Start of STORED DATA

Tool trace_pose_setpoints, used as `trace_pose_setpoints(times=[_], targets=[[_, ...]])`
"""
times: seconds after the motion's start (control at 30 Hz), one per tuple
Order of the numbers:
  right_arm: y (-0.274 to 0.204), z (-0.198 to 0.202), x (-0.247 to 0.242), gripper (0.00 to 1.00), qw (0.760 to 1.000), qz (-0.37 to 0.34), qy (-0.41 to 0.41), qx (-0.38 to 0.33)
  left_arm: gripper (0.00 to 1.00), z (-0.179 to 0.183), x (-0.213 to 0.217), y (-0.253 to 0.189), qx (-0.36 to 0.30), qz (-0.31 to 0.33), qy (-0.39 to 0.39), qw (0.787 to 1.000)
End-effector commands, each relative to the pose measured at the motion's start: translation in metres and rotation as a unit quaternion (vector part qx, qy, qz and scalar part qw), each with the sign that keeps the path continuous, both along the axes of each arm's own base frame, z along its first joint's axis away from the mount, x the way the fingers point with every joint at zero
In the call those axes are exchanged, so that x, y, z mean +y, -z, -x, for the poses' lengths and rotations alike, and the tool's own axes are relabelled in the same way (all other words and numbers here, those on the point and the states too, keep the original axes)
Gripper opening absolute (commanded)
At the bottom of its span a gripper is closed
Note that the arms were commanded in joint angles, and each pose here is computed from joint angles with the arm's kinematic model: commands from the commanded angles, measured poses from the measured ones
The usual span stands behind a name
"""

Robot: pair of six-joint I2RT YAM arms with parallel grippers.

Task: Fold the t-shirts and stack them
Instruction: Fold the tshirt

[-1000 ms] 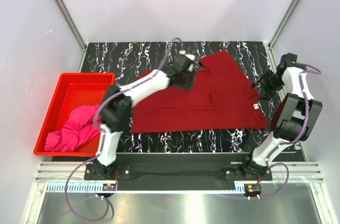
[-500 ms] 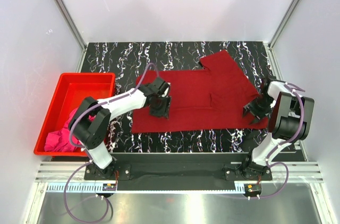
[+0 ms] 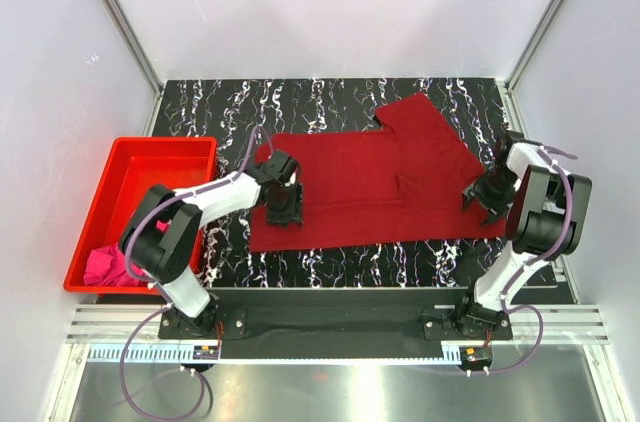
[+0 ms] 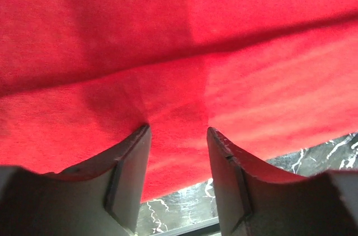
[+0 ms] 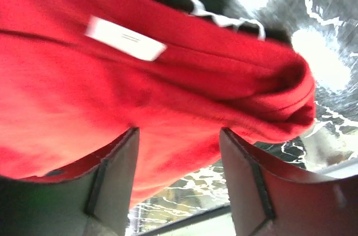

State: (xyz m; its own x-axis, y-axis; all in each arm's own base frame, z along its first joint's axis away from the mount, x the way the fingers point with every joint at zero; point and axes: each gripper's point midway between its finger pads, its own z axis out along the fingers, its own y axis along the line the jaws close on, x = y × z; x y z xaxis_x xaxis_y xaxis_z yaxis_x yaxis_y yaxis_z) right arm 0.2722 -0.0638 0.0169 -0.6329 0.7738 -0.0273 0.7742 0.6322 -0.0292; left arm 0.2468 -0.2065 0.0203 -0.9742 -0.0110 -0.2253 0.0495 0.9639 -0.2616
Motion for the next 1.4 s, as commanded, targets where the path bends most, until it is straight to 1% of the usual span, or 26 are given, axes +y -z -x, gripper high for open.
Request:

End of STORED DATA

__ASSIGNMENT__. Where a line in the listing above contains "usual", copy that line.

__OUTPUT BELOW__.
The usual span stands behind a name
Motion for the next 1.4 s, as commanded, targets where the path bends most, until it is straight to 1% of the usual span, or 26 are given, axes +y -z -x, gripper high for open.

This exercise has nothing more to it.